EXERCISE DESCRIPTION:
Among the lines below, copy exactly those from the one with "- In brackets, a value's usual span" through the one with "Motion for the", counting both ends.
(Beginning of SUPPLIED INFORMATION)
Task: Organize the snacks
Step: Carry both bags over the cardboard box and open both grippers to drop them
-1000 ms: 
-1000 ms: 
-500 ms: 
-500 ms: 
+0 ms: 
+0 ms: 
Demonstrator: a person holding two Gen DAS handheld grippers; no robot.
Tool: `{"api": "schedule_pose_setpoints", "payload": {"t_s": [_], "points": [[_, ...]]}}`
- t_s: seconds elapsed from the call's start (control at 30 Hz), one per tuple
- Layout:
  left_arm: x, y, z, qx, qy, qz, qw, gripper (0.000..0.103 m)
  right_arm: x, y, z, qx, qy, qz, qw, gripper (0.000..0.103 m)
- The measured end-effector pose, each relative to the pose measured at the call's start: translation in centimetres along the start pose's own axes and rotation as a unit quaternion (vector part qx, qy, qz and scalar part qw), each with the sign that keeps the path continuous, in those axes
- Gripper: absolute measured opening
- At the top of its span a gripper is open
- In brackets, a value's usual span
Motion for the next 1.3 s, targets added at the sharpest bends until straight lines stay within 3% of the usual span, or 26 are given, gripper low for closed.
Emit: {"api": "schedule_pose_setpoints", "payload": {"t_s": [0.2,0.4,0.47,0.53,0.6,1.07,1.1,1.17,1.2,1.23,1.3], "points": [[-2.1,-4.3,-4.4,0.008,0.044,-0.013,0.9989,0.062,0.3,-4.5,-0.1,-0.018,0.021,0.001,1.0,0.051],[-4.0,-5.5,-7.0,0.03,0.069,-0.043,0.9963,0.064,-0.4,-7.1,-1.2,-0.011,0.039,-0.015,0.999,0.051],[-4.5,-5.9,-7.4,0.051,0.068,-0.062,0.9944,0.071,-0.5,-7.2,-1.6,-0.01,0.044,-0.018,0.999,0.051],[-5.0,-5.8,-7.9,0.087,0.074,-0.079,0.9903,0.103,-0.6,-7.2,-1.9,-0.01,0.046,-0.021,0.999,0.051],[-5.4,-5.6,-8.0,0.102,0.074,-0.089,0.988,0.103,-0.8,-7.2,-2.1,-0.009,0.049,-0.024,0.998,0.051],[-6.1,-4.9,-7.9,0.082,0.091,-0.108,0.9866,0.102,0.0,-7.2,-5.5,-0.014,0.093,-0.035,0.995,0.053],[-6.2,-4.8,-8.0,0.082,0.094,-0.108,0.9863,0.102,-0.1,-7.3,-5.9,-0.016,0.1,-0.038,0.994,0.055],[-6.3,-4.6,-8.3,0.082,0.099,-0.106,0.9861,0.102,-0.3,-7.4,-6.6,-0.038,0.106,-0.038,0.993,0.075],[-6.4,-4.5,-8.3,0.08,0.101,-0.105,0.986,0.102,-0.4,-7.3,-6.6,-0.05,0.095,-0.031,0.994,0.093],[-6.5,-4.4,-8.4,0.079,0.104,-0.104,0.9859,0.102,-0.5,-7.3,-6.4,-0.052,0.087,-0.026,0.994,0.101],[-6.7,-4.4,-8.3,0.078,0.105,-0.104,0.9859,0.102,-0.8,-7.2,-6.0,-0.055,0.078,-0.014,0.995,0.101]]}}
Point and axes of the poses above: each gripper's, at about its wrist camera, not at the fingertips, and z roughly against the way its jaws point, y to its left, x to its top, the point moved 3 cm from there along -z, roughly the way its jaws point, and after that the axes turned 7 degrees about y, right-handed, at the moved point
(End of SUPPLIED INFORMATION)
SOLUTION BELOW:
- In brackets, a value's usual span
Motion for the next 1.3 s, targets added at the sharpest bends until straight lines stay within 3% of the usual span, or 26 are given, gripper low for closed.

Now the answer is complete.